CGP in early-stage NSCLC allows for a better understanding of one’s cancer diagnosis and an opportunity to receive care that is tailored to an individual’s unique cancer profile earlier in the treatment journey. People with lung cancer who receive targeted therapy based on biomarker testing results have a higher five-year survival rate compared with those who receive non-targeted therapy.

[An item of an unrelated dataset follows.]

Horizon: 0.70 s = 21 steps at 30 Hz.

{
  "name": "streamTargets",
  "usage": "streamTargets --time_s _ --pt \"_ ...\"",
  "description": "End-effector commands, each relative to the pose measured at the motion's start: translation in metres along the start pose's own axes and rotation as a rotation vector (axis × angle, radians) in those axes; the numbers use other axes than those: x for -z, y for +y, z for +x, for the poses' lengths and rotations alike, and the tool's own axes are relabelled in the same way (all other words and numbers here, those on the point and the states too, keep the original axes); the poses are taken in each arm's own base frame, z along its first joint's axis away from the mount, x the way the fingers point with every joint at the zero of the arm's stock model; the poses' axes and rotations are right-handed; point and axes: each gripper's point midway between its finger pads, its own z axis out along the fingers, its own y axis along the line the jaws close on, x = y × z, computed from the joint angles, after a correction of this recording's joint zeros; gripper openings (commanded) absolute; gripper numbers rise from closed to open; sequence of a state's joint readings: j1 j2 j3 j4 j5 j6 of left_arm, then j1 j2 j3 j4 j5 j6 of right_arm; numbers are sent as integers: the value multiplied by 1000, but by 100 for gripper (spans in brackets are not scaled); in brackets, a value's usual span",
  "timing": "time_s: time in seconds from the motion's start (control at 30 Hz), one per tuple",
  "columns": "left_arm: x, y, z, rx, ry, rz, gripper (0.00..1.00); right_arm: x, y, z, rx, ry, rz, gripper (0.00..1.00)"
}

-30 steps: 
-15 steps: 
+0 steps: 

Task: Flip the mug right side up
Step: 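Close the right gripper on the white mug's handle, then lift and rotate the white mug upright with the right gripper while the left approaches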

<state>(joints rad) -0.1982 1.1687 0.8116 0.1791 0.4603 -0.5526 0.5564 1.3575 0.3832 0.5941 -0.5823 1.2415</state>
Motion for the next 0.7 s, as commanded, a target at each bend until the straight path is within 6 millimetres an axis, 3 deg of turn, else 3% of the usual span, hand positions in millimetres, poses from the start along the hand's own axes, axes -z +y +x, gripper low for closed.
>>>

“If you look at patients with a mutation discovered by comprehensive testing, get that diagnosis, and go on an appropriate treatment, their five-year survival could be over 80 percent,” Dr. James says.
Approximately 70 percent of people with NSCLC carry biomarkers that can inform treatment decisions, potentially opening doors to targeted therapies regardless of disease stage. This significant proportion underscores the critical role that pulmonologists, oncologists, and surgeons play in their patients’ care, specifically educating them about CGP and advocating for biomarker testing as a standard part of treatment planning. This science-driven approach offers patients more than just options; it offers perspective on potential treatment options.
“The message to patients is very clear: There is hope. A good part of that hope is based on the science being developed using their full genomic profile,” says Dr. James.
Lilly is committed to working with the lung cancer community to provide broader access to lung cancer screenings and genomic testing for patients.
Lee James is a hematology-oncology certified physician and senior vice president of global oncology medical affairs at Eli Lilly and Company.